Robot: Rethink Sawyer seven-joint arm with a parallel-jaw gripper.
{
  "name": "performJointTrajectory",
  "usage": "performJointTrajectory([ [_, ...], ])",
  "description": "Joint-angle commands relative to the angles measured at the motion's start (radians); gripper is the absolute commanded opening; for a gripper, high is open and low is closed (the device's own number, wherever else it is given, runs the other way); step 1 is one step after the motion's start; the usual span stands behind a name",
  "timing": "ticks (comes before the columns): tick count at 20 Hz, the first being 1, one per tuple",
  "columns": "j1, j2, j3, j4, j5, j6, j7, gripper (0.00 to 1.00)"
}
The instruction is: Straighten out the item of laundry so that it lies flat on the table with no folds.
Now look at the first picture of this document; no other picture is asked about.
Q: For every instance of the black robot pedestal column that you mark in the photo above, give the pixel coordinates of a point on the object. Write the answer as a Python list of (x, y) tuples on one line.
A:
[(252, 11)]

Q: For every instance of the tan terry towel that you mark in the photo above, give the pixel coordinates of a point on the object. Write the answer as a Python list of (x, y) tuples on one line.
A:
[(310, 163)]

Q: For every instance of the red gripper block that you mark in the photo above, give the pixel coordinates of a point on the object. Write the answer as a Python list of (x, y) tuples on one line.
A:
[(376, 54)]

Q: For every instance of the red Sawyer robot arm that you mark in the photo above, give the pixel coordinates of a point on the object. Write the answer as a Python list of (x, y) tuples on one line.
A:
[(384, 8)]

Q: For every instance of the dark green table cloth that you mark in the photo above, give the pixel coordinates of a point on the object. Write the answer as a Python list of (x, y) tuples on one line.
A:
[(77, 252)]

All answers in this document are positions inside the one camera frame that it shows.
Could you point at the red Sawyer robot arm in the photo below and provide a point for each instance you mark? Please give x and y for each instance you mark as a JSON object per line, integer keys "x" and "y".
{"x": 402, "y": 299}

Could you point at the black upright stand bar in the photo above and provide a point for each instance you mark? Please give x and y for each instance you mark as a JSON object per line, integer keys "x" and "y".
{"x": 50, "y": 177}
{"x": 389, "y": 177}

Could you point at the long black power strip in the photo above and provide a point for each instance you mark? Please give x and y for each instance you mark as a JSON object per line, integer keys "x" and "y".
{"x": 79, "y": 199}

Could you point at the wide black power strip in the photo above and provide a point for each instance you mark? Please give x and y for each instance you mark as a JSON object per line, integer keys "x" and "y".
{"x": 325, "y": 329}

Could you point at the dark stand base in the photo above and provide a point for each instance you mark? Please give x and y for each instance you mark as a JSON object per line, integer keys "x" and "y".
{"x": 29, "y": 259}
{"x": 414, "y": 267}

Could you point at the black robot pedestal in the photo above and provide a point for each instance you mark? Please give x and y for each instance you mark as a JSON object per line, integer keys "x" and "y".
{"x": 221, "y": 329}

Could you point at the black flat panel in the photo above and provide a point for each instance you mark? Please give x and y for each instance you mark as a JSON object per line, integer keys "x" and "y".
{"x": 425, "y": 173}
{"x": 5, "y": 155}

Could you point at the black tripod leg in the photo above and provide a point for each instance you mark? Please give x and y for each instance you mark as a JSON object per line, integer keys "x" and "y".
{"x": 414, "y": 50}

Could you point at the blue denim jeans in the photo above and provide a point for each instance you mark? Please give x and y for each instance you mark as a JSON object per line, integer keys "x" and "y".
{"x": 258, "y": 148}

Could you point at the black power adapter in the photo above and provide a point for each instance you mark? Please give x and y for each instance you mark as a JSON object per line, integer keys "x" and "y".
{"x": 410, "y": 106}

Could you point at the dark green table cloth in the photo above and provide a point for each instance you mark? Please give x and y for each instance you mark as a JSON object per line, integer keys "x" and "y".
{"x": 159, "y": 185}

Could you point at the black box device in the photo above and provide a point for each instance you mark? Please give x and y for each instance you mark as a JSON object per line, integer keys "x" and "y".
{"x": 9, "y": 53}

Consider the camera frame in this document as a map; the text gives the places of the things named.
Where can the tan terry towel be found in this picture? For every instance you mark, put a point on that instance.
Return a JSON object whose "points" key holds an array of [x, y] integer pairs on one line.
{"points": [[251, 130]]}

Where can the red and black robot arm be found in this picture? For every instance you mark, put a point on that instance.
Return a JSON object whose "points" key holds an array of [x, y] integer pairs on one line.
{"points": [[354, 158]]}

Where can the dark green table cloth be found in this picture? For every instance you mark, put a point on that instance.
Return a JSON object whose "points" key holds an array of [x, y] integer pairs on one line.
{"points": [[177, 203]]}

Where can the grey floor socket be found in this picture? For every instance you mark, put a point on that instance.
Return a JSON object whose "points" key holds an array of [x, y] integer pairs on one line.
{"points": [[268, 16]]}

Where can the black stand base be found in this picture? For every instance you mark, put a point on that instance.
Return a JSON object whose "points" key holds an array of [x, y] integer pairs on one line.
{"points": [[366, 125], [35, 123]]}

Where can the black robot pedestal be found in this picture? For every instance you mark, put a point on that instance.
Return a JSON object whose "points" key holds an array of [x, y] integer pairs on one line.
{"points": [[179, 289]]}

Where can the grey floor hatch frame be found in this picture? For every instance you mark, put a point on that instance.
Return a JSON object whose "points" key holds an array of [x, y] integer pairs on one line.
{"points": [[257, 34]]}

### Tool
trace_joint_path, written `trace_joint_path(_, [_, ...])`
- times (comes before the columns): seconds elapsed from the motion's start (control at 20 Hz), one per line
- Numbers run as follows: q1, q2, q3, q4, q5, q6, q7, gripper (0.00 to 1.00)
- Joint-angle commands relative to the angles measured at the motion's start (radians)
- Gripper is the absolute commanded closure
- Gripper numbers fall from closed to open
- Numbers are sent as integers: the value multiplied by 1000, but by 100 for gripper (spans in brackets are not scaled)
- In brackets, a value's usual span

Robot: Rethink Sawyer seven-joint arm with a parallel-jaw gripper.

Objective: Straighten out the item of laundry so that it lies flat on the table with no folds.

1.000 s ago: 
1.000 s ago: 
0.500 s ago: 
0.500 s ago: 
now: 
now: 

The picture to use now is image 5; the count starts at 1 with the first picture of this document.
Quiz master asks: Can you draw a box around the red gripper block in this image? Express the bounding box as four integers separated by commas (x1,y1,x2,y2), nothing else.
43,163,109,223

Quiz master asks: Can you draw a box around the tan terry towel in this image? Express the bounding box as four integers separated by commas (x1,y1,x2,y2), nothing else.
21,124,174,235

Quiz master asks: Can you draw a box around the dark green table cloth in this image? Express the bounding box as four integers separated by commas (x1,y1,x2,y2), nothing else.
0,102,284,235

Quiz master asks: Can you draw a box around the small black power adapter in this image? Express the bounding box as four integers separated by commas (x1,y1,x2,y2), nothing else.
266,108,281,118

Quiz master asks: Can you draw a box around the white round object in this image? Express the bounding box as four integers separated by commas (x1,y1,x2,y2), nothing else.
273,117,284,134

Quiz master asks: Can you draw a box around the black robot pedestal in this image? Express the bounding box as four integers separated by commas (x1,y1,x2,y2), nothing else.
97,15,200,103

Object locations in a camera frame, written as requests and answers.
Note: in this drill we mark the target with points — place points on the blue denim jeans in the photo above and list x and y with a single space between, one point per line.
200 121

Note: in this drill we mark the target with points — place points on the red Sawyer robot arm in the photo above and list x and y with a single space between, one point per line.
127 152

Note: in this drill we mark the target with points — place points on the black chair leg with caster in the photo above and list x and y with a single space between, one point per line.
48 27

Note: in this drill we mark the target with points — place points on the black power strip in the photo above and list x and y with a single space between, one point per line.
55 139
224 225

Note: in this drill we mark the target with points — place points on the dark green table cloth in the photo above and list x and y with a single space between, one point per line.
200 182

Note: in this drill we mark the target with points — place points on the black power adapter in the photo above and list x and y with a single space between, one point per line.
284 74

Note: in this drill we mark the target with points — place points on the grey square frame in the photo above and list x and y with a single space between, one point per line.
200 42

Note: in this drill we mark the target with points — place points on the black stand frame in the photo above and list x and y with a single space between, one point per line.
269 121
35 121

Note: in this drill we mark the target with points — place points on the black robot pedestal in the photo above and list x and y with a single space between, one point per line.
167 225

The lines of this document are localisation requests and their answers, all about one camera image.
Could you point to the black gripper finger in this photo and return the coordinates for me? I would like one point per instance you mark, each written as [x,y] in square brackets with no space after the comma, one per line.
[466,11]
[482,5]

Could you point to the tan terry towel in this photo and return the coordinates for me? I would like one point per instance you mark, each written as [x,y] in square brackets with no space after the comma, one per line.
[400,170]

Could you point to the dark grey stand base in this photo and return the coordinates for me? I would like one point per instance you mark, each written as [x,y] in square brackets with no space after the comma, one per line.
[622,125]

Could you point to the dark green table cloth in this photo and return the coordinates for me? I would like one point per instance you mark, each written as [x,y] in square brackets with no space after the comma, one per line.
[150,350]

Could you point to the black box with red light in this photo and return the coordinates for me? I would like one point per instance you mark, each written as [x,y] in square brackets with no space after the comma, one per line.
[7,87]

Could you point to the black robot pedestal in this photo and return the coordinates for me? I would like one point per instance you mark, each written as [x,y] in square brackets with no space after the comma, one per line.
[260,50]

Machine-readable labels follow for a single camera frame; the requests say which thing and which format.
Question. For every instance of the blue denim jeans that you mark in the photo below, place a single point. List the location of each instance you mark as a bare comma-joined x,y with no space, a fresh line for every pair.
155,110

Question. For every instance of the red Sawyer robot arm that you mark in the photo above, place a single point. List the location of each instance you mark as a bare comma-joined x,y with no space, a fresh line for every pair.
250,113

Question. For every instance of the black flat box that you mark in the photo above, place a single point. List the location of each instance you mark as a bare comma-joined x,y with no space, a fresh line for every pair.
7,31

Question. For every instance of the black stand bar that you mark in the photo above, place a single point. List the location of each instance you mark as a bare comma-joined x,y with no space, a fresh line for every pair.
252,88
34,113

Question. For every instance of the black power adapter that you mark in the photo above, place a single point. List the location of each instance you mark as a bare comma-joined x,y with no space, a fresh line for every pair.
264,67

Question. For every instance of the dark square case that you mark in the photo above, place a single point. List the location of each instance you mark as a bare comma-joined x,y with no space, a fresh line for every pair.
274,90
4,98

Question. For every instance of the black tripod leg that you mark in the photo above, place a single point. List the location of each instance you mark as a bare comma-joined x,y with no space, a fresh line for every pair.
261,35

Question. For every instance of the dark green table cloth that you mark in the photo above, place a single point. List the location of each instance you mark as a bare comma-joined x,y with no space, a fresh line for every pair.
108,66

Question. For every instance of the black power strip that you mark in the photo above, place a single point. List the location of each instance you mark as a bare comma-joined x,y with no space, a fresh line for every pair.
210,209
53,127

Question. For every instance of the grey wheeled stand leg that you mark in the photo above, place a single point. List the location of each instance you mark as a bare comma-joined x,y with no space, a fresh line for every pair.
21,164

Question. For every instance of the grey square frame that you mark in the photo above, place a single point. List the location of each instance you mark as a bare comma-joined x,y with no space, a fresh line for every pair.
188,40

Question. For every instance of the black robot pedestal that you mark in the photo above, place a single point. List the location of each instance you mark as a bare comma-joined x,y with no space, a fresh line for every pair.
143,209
= = =
- _ACTIVITY_:
The job here is to find each line above with the word "answers" and copy it.

- _YOUR SOLUTION_:
All answers in this document are positions inside the one camera frame that it shows.
Object locations in a camera frame, written as requests and answers.
The lines of this document are localisation requests and their answers, all about one camera image.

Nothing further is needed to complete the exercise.